Looked almost as intuitive and easy as WinAPI, PDF documentation has 200 pages.


There are not many floating panel lib but this works pretty smooth and nice. Great work I'd say!


May not be as featureful but I like fos [1], because it provides web components, which I can use on frameworks like Elm

[1] https://github.com/victorqribeiro/fos


I'd love to see MDI implemented in productivity web apps. Like all "cool new tech" (read "well forgotten and reinvented basic ideas") it will inevitably come into fashion in a couple of years.


This is amazing, well done! I'd suggest for the modal window you add that it closes (a) if you click outside the modal into the greyed-out area and (b) if you press ESC.


running movable and resizable windows inside a browser is neat but it feels like an antipattern. the top bar just seems like wasted space on a page, and it is distracting from the actual content.

split panes are good enough.


Why do you call it modern?


Nice dialog box library


Isn't it what Synology is or was doing with ExtJS ?


This is a bad idea.

Window managers should not be nested. This was tried in Windows 3.1 and it wasn't a big success to say the least.


In a kiosk or game this would be nice, though.

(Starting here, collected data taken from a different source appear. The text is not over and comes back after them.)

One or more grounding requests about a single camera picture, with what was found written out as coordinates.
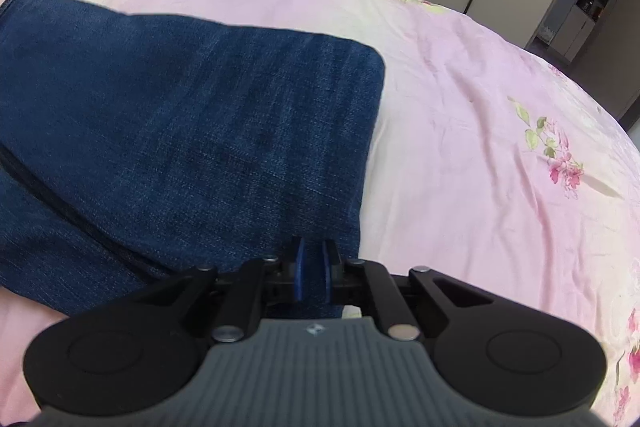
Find blue denim pants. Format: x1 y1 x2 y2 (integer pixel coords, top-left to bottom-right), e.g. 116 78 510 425
0 0 388 317

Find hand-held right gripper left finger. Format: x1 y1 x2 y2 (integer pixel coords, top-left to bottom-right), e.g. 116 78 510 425
135 237 306 341

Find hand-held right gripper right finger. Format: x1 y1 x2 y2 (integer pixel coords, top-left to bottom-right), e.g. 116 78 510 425
320 240 496 341

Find pink floral blanket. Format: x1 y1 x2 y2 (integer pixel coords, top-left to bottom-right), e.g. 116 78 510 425
0 0 640 427

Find hallway cabinet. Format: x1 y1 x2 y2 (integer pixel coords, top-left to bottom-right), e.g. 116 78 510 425
537 0 629 62

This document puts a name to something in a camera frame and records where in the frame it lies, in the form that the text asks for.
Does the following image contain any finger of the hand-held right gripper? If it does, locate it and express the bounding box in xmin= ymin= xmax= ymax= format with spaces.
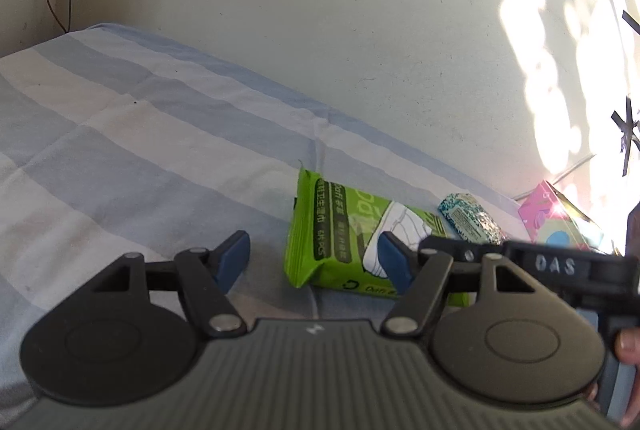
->
xmin=417 ymin=235 xmax=507 ymax=262

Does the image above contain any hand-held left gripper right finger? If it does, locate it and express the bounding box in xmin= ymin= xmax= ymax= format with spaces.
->
xmin=377 ymin=231 xmax=534 ymax=339

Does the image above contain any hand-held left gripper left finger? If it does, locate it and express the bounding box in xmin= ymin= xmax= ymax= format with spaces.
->
xmin=91 ymin=230 xmax=251 ymax=339

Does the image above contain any pink storage box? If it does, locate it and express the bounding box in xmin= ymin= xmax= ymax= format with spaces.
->
xmin=517 ymin=180 xmax=618 ymax=256

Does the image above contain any bright green wet wipes pack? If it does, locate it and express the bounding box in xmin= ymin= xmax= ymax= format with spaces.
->
xmin=284 ymin=166 xmax=471 ymax=308

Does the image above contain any person's right hand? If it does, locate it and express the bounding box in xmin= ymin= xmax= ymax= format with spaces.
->
xmin=586 ymin=329 xmax=640 ymax=429

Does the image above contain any speckled teal tissue packet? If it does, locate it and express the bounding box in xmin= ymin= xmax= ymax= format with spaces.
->
xmin=437 ymin=192 xmax=503 ymax=245

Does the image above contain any striped blue bed sheet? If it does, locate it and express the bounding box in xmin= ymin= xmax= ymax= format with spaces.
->
xmin=0 ymin=22 xmax=533 ymax=416

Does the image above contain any thin white cable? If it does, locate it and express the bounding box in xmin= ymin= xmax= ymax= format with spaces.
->
xmin=514 ymin=154 xmax=597 ymax=201

completely breaks text selection for me :(


Very cool


The title of the link says "just like Windows". It's not an operating system API like Win32, and it's not a faithful clone of Windows's window management behavior, like your title implies.

I can't drag a window so it lies partly off-screen, instead the window stops moving when I keep moving the mouse, allowing the mouse to change position relative to the title bar.. I can't aero snap, nor "snap window to full height". Only minimized windows are visible at the bottom of the screen, not a taskbar of all open windows.

There's some additions not present on Windows, that threw me off. There's an full-screen button in the title bars, which confused me at first (but could be useful). And each minimized window has a maximize button, which isn't present on Windows and confused me. It seems that whether a minimized window gets restored or maximized depends on whether you press the button or not, rather than being remembered like Windows does.


Windows was a GUI shell on top of DOS, which this seems to be loosely alluding to. No Aero, no taskbar/superbar, no other features you're talking about.


Or, you know, it’s little cool window panes for the web and not a clone of Windows’ window system...

Does this person owe you something?


Are you suggesting that only positive critique should be allowed? If I was the developer I'd love to hear that user's honest take on my creation rather than the "oh, cool!" type of input.


Surely you’re not going to make me spell out for you why comparing a little window widget in JavaScript with features of the Windows operating system, isn’t helpful just because there was a soft analogy in the title. Surely, you could’ve seen more than that dichotomy you presented me with before you made me write this. But here we are.

This sort of “critique” common on HN and it’s a toxic culture. Not all critique is good critique. We should be against crappy critique like this because it’s not helpful, it’s mean spirited, and it’s anti-maker.


At the time I commented to the post, it was marked as "Show HN: WinBox – just like Windows, but for the web", implying the submitter was the project's author making sweeping claims about the software. The title has since had "Show HN" removed (had it been like that, I would not have written my original comment that way), and the inaccurate tagline removed as well.

Arguably I tend to be not only perfectionist and detail-oriented (whether on important or unimportant details), but even pedantic, or quick to judge, at times. Nonetheless I do not appreciate being having my writing called "mean spirited" or a "toxic culture".


It's more the way it's said. From the guidelines:

> Be kind. Don't be snarky. Have curious conversation; don't cross-examine. Please don't fulminate. (...) Please don't post shallow dismissals, especially of other people's work.


I fail to see what is "just like Windows".

Specially when projects like Lively Kernel are already around for such long time.

https://lively-kernel.org/


Yo dawg. That said, if we need to accept the browser as the new OS, then this is actually cool, it seems pretty fast.